'Happily Ever After?' exhibition 2016

A new exhibition entitled ‘Happily Ever After?’ at the National Trust’s Arlington Court this year explores the hidden killers of the Victorian home and the dangers of growing up in the period.

Hidden dangers

After the success of the 2015 exhibition at Arlington exploring the momentous year of 1865 in the history of the estate, the team are now exploring a more gruesome subject. As new discoveries were made during the nineteenth century, the full properties of new materials was not fully understood, which had deadly results. From arsenic in wallpaper, to lead paint on toys, there were hidden dangers everywhere in the Victorian home.

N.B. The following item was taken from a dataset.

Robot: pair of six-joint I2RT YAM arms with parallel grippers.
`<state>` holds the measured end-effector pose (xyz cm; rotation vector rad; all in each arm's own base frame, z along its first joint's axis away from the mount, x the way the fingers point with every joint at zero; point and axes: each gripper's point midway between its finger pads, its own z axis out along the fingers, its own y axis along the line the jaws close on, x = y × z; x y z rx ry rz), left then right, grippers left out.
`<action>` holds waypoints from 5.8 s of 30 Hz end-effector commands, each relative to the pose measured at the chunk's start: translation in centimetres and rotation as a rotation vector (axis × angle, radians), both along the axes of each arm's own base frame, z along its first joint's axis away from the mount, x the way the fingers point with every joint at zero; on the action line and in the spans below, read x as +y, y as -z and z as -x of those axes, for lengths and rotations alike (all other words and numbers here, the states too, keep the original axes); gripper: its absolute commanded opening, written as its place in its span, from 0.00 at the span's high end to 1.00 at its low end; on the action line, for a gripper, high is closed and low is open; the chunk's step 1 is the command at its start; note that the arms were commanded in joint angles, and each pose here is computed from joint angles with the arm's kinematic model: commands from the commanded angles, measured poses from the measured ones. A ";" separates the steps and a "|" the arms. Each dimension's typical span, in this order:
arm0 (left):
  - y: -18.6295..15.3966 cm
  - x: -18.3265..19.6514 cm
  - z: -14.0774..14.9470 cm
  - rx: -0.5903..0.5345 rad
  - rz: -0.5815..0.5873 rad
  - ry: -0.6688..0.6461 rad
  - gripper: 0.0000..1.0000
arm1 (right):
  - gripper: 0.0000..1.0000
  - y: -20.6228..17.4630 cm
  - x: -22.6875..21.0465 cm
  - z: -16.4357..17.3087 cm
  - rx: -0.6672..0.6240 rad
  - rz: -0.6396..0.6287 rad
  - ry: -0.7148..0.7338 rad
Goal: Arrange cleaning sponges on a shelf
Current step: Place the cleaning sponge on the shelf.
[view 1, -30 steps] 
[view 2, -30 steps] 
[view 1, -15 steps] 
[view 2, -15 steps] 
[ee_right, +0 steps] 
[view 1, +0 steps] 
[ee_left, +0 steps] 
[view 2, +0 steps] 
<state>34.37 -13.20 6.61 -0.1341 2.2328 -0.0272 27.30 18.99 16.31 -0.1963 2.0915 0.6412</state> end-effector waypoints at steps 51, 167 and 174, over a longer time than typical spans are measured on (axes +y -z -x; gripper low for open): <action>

Step back in time to a Victorian childhood
A display of objects relating to childhood at Arlington Court
Step back in time to a Victorian childhood

Astounding statistics

Paula Martin, House and Collections Manager for the National Trust at Arlington Court said, 'We first began looking at childhood in the Victorian period, thinking to expand the theme from last year. But as we began looking into the subject we found more and more staggering facts about the seemingly everyday items which caused death or illness in the nineteenth century. One of the most astounding statistics was related to cures for teething which were mostly opiate based causing all sorts of side effects. Mrs. Winslow’s Soothing Syrup imported from America was 65% morphine.'

Unlikely health benefits

Whilst it’s not known specifically that anyone died at Arlington from any of the causes mentioned in the exhibition, there are enough newspaper reports from the time to show that the deaths were not uncommon. As visitors explore the house they’ll be able to read some of the newspaper reports and the preposterous advertising which could even promote the health benefits of products which we now know to be lethal.

Childhood carriages

At the carriage museum there will be a mourning outfit on display, alongside information on the respectable periods of mourning, as well as the dangers of travel. To continue the theme of childhood, the carriage museum will be highlighting the children’s carriages from the collection with a new display in the gallery. This will chart the evolution of early perambulators from the designs of carriages and the mock-carriages commissioned by wealthy families for their children.

Bouncer, the friendly Newfoundland, made of rope
A dog made of rope on display with a childs carriage at Arlington Court
Bouncer, the friendly Newfoundland, made of rope

The exhibition will be open every day in the house and carriage museum from 12 March-30 October and is free with normal admission. During school holidays there will be supporting family activities such as trails and crafts.